LUSAKA High Court judge Susan Wanjelani has thrown out the matter in which a Kalomo resident Misheck Hambwalula sued UPND leader Hakainde Hichilema on allegations that he illegally possessed 1,500 hectors of his late father’s farm 21 years ago.
Justice Wanjelani in an order dismissing the matter struck out the case from the active cause list due to failure by Hambwalula to prosecute his case.
She gave the complainant a seven-day ultimatum in which to restore the case failure to which it will remain dismissed.

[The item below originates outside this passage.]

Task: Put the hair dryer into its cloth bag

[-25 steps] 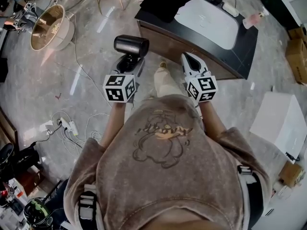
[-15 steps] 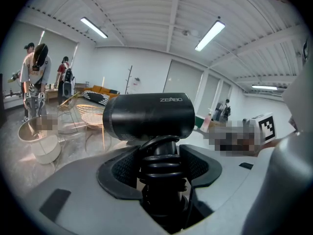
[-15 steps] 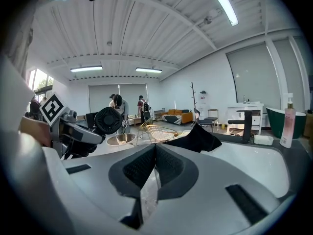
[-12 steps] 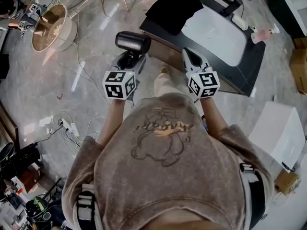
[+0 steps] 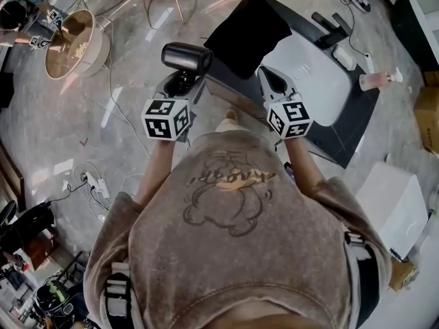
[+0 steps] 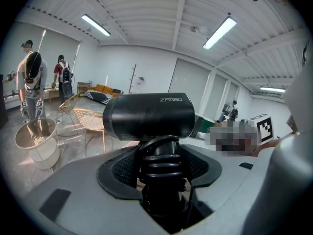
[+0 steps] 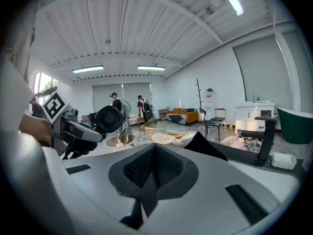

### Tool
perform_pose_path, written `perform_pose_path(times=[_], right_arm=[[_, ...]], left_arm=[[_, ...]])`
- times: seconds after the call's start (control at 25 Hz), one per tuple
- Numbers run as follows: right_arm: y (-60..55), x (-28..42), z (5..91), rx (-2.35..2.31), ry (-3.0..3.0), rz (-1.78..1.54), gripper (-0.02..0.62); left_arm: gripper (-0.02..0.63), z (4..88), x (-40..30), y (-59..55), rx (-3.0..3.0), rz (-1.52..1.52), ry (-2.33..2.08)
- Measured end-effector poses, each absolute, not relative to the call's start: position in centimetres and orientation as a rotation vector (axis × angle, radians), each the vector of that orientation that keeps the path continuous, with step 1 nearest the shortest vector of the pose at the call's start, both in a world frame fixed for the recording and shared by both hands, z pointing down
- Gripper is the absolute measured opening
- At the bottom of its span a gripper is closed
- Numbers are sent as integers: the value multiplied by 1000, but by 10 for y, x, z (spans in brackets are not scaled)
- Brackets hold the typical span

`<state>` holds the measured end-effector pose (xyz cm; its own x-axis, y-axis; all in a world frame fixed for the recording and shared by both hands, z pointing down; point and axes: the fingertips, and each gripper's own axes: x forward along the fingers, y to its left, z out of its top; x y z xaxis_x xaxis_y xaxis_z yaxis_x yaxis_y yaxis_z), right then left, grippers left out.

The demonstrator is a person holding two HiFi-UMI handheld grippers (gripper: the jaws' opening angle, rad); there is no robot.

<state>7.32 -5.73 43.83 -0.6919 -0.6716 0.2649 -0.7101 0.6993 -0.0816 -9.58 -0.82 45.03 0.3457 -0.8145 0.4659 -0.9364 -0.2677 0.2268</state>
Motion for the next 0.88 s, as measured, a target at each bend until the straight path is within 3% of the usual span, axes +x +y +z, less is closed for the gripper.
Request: perform_pose_path(times=[0.88], right_arm=[[-137,62,435,1216,-2656,295,0]], left_arm=[[258,451,-118,-104,2189,390,-1467]])
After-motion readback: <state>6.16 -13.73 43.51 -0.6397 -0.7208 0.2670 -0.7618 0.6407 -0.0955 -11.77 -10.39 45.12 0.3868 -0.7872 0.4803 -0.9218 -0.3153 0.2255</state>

“This matter was scheduled for hearing of the injunction application inter-partes on July 1, 2021 at 08.45 hours. The parties were not before court and no reason was advanced for their absence. In addition, there is no indication on record that Hichilema has been served with the process. In the premise, the application for the injunction is hereby struck off the active cause list with liberty to restore within seven days failing which it will stand dismissed for want of prosecution,” said judge Wanjelani. “The plaintiff commenced this matter on April 16, 2021. Since then, which is a period of over 60 days, he has not taken any further steps to prosecute the matter let alone put any evidence on record to show that he has served the defendant. Thus, pursuant to the provisions of Order 19(8) of the High Court Rules as amended by SI No.58 of 2020, this matter is hereby dismissed for lack of progress.”

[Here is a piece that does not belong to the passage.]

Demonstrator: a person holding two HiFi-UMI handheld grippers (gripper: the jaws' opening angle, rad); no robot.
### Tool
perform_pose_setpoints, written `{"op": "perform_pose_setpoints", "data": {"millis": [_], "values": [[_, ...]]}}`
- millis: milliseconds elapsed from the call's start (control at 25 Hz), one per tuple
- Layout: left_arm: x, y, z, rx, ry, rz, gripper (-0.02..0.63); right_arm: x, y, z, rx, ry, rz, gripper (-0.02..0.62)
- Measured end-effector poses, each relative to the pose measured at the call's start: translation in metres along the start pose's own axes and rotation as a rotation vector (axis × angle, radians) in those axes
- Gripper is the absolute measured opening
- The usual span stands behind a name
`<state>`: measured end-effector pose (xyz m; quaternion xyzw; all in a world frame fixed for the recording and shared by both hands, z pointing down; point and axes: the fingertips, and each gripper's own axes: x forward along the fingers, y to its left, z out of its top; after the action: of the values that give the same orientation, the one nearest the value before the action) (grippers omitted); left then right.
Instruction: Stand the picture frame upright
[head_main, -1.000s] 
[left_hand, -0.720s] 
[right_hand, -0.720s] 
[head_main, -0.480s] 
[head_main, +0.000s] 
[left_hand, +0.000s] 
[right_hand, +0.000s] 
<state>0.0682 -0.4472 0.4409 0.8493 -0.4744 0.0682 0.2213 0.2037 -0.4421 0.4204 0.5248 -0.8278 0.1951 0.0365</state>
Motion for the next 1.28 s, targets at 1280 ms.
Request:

In this case, Hambwalula was seeking an order that the alleged sale of Farm no. 3275 and 801 in Kalomo to Hichilema is a nullity for failing to comply with the intestate succession Act Chapter 59 of the laws of Zambia.
The complainant who has sued Hichilema in the Livingstone High Court over the same matter, wanted an order for possession of Farm No. 3275,801 and 803 and an order of injunction restraining Hichilema, his servants and agents from carrying out farming activities, erecting structures, cutting down trees and entering on the said farms and interfering with the beneficiaries’ quiet enjoyment.
In his statement of claim Hambwalula, who was suing as an administrator of the estate of the late George Hambwalula, said Hichilema is a trespasser and an illegal occupant of Farm no. 3275, Farm no.801 and Farm no.803 in Kalomo district of Southern Province which form part of the estate.
Hambwalula stated that his father died intestate on July 1998 in Kalomo and following his death he left his mother and siblings in occupation of the said farm.
He said in 2015 he visited his siblings in Kalomo and to his surprise he learnt that in 2000 Hichilema had trespassed, fenced and illegally occupied farm no.3275 and later in 2015 he occupied farm 801 and 803.
Hambwalula stated that whilst gathering information, Hichilema called him on his cell phone and he asked him why he had illegally occupied his father’s estate without informing him as the eldest son but he allegedly responded that he paid his younger siblings some money whom he knew as administrators and was in the process of paying more money so that he could buy the said farms.
“During the phone conversation, I begged the defendant not to entice my siblings with money as the farms were not for sale. I informed him that my father was buried on Farm no.801 and Mr Hichilema responded that he likes dealing with young people because they are a problem and like money,” Hambwalula alleged. “The defendant insisted that young people are the ones who could give him what he wants since they don’t know the value of land. Mr Hichilema responded that he did not care about the grave of your father and will go ahead and get all the land including the grave site.”
He contended that Hichilema is a neighbour and owns another farm in Kalomo and he should have known that his father died without leaving a will and had more than one wife and many children who needed to be consulted before any sale or purchase could be undertaken.
Hambwalula added that Farm no.801 was mortgaged to Lima Bank and the mortgage registered on January 12, 1989 by his late father for K106,000 and interest and that Hichilema knew about the farms in question because his senior partner at Grant Thornton Christopher Mulenga was the receiver of Lima Bank.
He further sought an order for the removal of caveats, mesne profits for illegal occupation of the farms and damages for fraud and mental distress, anguish and surgery as a result of stroke.